REPUBLIKA.CO.ID, JAKARTA -- Pemerintah menegaskan langkah seriusnya untuk menarik penerimaan pajak dari perusahaan digital multinasional seperti Google, Twitter, Netflix, Facebook, hingga Amazon. Selama ini, perusahaan-perusahaan tersebut memang tidak bisa dikukuhkan sebagai subyek pajak luar negeri yang bisa dipungut pajaknya.
Sebagai solusi, pemerintah mulai menggodok Rancangan Undang-Undang (RUU) tentang Relaksasi Perpajakan yang ditargetkan terbit 2021. Menteri Keuangan Sri Mulyani menyebutkan, melalui beleid baru ini, perusahaan digital seperti di atas diperbolehkan untuk memungut, menyetor, dan melaporkan PPN dari konsumennya di Tanah Air.
"Supaya tidak ada penghindaran pajak karena mereka tahu berapa jumlah volume kegiatan ekonominya.
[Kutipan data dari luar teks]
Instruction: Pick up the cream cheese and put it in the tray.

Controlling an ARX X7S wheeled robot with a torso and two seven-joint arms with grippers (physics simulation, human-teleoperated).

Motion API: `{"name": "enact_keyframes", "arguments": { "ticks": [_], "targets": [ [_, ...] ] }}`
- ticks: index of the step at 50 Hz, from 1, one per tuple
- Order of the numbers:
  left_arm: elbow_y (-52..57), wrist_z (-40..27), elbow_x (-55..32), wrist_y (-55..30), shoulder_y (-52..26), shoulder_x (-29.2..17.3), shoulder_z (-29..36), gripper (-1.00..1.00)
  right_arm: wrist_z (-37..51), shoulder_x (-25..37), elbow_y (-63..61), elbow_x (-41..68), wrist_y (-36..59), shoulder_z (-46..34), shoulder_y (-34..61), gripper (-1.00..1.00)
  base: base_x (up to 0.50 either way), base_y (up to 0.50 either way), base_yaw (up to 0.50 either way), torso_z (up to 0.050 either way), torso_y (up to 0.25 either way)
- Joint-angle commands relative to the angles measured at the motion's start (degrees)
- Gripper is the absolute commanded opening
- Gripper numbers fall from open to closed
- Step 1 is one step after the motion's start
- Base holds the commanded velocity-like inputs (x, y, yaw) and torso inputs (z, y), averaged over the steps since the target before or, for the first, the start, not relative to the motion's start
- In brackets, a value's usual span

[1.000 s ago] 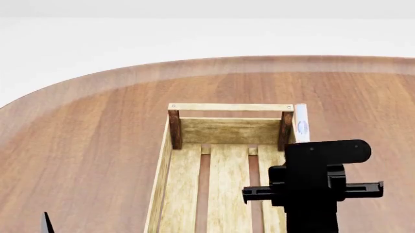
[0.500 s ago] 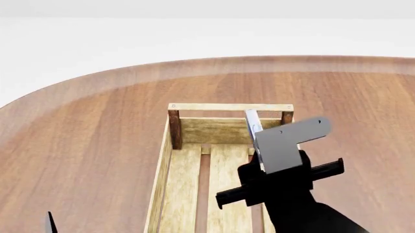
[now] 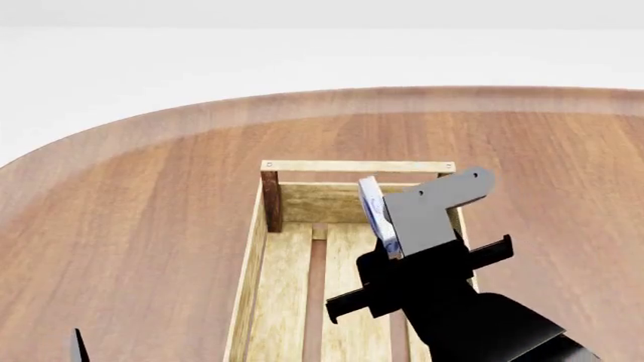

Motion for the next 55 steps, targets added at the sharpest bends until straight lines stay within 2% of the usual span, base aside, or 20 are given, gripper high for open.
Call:
{"name": "enact_keyframes", "arguments": {
  "ticks": [1,35,55],
  "targets": [
    [-0.1,-0.1,0.0,-0.1,-0.1,0.0,0.0,1.00,-0.7,-0.2,0.8,-1.9,0.9,-1.0,1.7,-1.00,0.00,0.00,0.00,0.000,0.000],
    [1.3,-3.3,3.4,-0.3,1.0,0.4,-1.6,1.00,-0.1,-0.9,0.3,-3.8,1.1,-4.5,1.2,-1.00,0.00,0.00,0.00,0.000,0.001],
    [0.6,-3.5,4.4,2.0,1.1,0.2,-1.3,1.00,-0.2,-1.0,0.6,-4.5,0.7,-5.6,1.1,-1.00,0.00,0.00,0.00,0.000,-0.085]
  ]
}}
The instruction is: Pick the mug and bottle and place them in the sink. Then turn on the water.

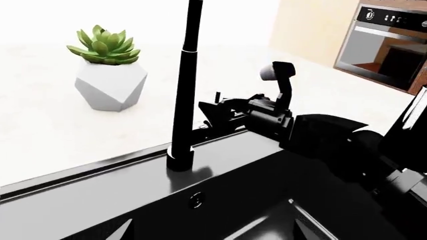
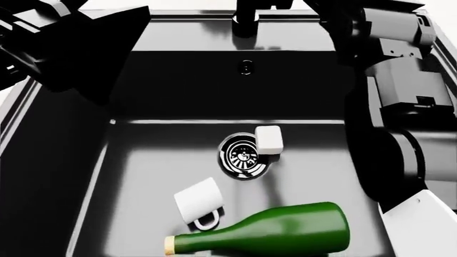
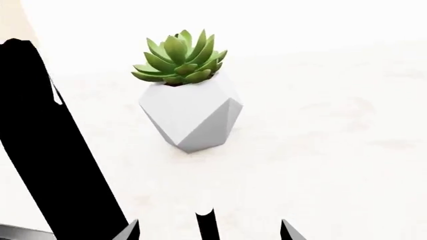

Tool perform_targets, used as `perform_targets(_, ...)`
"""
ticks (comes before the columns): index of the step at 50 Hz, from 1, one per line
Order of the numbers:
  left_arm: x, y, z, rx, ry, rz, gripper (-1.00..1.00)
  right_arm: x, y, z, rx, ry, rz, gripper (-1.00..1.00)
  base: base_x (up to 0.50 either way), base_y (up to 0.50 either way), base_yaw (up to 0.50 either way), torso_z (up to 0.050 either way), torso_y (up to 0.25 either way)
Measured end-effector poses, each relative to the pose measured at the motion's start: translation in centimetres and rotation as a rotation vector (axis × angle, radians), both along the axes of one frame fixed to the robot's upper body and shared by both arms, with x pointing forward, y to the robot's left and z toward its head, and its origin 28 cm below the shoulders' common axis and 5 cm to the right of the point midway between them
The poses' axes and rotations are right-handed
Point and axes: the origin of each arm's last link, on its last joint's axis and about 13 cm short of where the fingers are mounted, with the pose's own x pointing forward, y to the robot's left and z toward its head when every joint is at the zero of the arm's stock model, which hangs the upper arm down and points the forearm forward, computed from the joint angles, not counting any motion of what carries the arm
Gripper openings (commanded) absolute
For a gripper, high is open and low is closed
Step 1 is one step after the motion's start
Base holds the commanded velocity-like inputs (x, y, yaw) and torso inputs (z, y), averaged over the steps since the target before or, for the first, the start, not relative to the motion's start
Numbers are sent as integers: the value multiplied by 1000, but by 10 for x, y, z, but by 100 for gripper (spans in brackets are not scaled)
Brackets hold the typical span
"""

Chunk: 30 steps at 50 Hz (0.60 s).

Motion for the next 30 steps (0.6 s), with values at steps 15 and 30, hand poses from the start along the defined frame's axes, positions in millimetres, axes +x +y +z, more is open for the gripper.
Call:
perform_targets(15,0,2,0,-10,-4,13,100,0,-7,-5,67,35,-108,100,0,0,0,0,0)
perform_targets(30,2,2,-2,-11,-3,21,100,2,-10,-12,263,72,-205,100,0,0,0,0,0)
Tarif sama, 10 persen," kata Sri di Kantor Presiden, Selasa (3/9).
Permasalahan yang dihadapi pemerintah dalam memajaki perusahaan digital asing belum berhenti di sini. Selama ini, pemerintah kesulitan menarik pajak dari Google dan Netflix Cs lantaran mereka tidak memiliki Bentuk Usaha Tetap (BUT) di Indonesia. Peraturan perundang-undangan mengharuskan perusahaan asing harus memiliki BUT alias kantor tetap di Indonesia untuk bisa dipajaki.
"Dalam RUU ini, maka definisi BUT tak lagi didasarkan pada kehadiran fisik. Walau mereka tak punya kantor cabang di Indonesia tapi kewajiban pajak tetap ada karena mereka ada Significant Economic Presence," kata Sri.
Sri menyampaikan tujuan akhir penyusunan RUU Relaksasi Perpajakan adalah meningkatkan iklim kompetitif di Indonesia di tengah perekonomian global yang lesu. Apalagi, ujar Sri, Presiden Jokowi selalu mewanti-wanti terkait tantangan perekonomian nasional yakni kinerja ekspor dan investasi yang sempat melambat.